- [Your goal]:
If a line of the records contains the string "level", copy it out.

[Recorded data]
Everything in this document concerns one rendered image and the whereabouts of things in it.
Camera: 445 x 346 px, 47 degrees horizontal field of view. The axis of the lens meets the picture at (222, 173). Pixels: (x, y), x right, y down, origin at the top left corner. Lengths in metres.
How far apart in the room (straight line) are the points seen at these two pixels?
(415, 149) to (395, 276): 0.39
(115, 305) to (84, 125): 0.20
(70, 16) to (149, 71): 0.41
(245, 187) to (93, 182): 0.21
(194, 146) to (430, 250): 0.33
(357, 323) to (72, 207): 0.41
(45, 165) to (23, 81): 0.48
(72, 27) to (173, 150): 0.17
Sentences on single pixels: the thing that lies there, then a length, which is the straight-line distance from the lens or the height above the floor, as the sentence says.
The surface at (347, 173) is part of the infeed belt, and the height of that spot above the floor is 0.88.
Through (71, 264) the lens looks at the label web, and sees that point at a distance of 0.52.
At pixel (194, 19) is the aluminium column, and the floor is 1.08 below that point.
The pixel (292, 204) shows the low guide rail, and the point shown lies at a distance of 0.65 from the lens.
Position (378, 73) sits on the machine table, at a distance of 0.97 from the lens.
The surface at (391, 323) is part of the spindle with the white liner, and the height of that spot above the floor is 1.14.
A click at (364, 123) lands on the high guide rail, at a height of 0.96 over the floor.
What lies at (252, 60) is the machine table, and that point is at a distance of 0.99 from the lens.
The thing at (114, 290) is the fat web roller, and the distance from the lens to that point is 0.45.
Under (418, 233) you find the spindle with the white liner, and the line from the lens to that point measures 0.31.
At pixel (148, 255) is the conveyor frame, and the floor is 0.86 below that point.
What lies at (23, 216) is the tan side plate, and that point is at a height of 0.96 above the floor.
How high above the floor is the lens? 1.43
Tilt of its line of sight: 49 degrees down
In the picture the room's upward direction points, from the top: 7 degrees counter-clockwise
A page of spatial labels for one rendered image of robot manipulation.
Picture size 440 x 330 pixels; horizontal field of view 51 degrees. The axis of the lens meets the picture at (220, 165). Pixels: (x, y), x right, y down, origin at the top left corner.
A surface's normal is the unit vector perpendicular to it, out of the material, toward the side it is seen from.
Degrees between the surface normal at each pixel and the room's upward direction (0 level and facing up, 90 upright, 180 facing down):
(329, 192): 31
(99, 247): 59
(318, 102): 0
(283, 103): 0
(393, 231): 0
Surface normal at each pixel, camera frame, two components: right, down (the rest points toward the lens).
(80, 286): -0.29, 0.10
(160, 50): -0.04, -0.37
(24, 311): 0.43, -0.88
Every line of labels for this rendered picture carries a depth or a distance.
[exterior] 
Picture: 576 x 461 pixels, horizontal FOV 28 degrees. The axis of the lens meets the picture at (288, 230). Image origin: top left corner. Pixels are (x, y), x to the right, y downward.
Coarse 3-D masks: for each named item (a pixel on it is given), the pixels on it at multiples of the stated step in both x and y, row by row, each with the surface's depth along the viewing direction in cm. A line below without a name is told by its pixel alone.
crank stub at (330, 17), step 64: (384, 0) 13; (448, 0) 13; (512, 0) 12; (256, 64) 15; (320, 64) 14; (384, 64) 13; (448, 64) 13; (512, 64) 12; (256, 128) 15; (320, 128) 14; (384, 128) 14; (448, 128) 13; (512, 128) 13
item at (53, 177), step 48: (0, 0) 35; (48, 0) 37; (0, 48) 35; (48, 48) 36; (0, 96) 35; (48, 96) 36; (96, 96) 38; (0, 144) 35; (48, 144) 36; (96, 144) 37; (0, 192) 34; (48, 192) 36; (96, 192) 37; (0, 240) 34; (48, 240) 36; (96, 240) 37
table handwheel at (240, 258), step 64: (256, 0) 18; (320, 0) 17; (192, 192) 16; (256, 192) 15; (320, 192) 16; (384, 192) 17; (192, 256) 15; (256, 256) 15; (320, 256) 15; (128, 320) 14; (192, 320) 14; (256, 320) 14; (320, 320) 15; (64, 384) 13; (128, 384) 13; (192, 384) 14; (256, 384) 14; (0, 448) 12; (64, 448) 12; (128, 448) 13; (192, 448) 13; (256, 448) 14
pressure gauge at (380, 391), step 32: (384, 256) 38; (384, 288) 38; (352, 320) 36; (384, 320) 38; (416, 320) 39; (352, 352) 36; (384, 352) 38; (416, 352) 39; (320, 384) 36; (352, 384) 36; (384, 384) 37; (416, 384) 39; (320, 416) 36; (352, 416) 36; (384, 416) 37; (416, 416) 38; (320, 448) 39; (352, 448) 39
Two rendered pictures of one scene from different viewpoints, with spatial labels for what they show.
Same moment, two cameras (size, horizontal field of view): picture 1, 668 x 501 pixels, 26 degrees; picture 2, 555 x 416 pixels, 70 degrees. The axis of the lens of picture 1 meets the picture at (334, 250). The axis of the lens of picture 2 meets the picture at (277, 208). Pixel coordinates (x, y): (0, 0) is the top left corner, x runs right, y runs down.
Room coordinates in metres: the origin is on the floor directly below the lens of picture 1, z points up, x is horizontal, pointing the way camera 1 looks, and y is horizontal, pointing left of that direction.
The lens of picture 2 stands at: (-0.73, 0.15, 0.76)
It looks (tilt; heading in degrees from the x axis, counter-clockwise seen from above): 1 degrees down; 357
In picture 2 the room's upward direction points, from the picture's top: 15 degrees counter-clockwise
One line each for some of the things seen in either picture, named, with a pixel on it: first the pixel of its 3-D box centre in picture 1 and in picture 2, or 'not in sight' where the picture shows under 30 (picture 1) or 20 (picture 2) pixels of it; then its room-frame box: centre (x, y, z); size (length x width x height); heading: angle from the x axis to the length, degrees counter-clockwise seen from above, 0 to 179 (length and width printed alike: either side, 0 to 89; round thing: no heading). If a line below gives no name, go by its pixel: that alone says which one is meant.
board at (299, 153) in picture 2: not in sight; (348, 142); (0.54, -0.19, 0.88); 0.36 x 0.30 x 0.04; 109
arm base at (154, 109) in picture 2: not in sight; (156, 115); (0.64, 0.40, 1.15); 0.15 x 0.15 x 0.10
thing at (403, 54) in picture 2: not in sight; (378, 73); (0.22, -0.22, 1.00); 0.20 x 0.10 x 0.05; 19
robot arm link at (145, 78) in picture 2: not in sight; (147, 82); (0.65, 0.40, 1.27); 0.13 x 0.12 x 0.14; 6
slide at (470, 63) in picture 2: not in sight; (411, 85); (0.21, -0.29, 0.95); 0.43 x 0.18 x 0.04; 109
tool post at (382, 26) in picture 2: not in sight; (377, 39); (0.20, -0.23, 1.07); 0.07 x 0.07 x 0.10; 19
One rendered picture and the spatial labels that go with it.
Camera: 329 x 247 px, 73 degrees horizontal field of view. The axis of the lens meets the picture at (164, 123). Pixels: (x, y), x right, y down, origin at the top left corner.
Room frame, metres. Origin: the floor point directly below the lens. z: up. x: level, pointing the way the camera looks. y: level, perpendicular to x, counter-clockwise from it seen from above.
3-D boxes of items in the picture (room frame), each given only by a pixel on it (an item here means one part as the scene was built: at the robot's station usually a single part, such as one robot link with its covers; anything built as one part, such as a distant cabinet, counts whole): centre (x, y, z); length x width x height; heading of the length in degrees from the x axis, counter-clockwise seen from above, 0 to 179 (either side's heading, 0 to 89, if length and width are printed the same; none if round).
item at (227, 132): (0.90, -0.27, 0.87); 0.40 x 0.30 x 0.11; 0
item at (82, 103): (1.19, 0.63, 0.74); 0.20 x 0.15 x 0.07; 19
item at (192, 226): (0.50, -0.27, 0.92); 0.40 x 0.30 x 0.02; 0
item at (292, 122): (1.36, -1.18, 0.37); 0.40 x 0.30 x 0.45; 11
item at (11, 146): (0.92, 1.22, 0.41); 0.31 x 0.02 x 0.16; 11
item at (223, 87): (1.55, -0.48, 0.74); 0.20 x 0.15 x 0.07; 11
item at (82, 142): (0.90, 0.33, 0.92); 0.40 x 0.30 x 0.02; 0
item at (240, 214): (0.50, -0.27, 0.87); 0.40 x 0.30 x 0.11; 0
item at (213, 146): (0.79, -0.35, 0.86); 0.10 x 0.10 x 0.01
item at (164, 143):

- [Written answer]:
Degrees between the surface normal at each pixel and the room's upward direction (0 level and facing up, 90 upright, 180 facing down):
Room frame, metres. Origin: the floor point directly below the lens. z: up. x: level, pointing the way the camera looks. y: level, perpendicular to x, counter-clockwise from it seen from above.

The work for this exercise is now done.